Unlike traditional databases that run as a separate server process, DuckDB can be linked into applications as a library, making it incredibly flexible and easy to deploy. Imagine you have some data in the format of a Parquet or CSV file stored on your local computer or somewhere remote. You can easily download DuckDB (as a CLI or library) and start implementing analytics on this data right away. This is especially useful for developers who need to distribute applications without needing to manage a separate database server or worry about external dependencies.
CREATE TABLE stations AS
FROM 'https://blobs.duckdb.org/data/stations-2022-01.csv';
SELECT
id,
name_short,
name_long,
country,
printf('%.2f', geo_lat) AS latitude,
printf('%.2f', geo_lng) AS longitude
FROM stations
LIMIT 5;
How DuckDB Labs Innovates
What makes DuckDB so innovative is its ability to bring together the best qualities of fast, flexible, and light databases with powerful analytics capabilities. This all comes down to a few of the specific aspects of its design.
Because DuckDB is in-process, it does not use a client-server architecture and lives within the application code. Despite the fact that it is very easy to install and manage, DuckDB maintains a rich feature set that aligns with the SQL standard. These include complex queries, window functions, joins, and the support of other common data formats. DuckDB also has its own columnar storage format, which is highly efficient for queries that involve filtering and aggregating entire columns of large datasets. Its vectorized execution engine further contributes to the speed and scale that make DuckDB so suited for analytics.
Another interesting aspect of DuckDB is that it's supported by multiple companies driving its growth. While DuckDB Labs focuses on developing a powerful, embeddable database engine, MotherDuck, a Seattle-based company, is building an easy-to-use cloud analytics platform leveraging DuckDB. Having two dedicated companies pushing the boundaries of this technology would definitely accelerate its evolution.
Redpanda
Data Infrastructure Categories: Real-Time Streaming, Message Queue
Redpanda for a Modern Data Infrastructure
Developed as a high-performance alternative to Kafka with a better developer experience, Redpanda is a streaming platform that is well suited for modern data workloads. It was designed for speed and high throughput by being able to optimally use modern hardware and low-latency message processing. Its low-tail latency makes it a great fit for real-time streaming applications where consistent performance despite a heavy workload is necessary.

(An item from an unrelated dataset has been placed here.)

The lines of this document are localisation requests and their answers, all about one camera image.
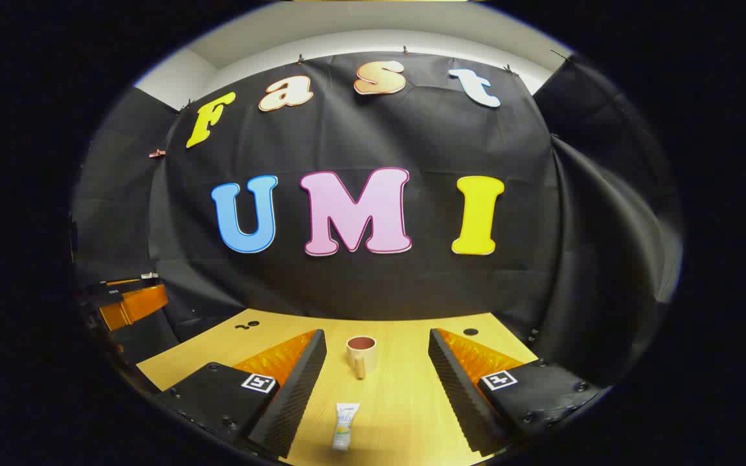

Redpanda allows for the convergence of both real-time event streaming and batch processing within the same system. It also supports tiered storage for Amazon Simple Storage Service (S3), Google Cloud Storage (GCS), and other cloud object storage services. It also provides a great developer experience with support of various message processors, built-in metrics, security, and many other features. Redpanda is an excellent choice in scenarios where operational simplicity needs to be prioritized without detriment to performance and provides a great out-of-box experience.
How Redpanda Innovates
As a drop-in replacement for Kafka, Redpanda provides API compatibility without requiring ZooKeeper for cluster metadata and leader election, simplifying the system by removing the overhead and potential points of failure that ZooKeeper usually brings into the picture. Kafka itself has been gradually migrating from ZooKeeper to KRaft over the past few years to address similar concerns. Being designed as a drop-in replacement also means that migrating from Kafka is quick and seamless. Additionally, Redpanda is cloud-native, making it easy to deploy without the need for additional dependencies and easier to run in containers and Kubernetes.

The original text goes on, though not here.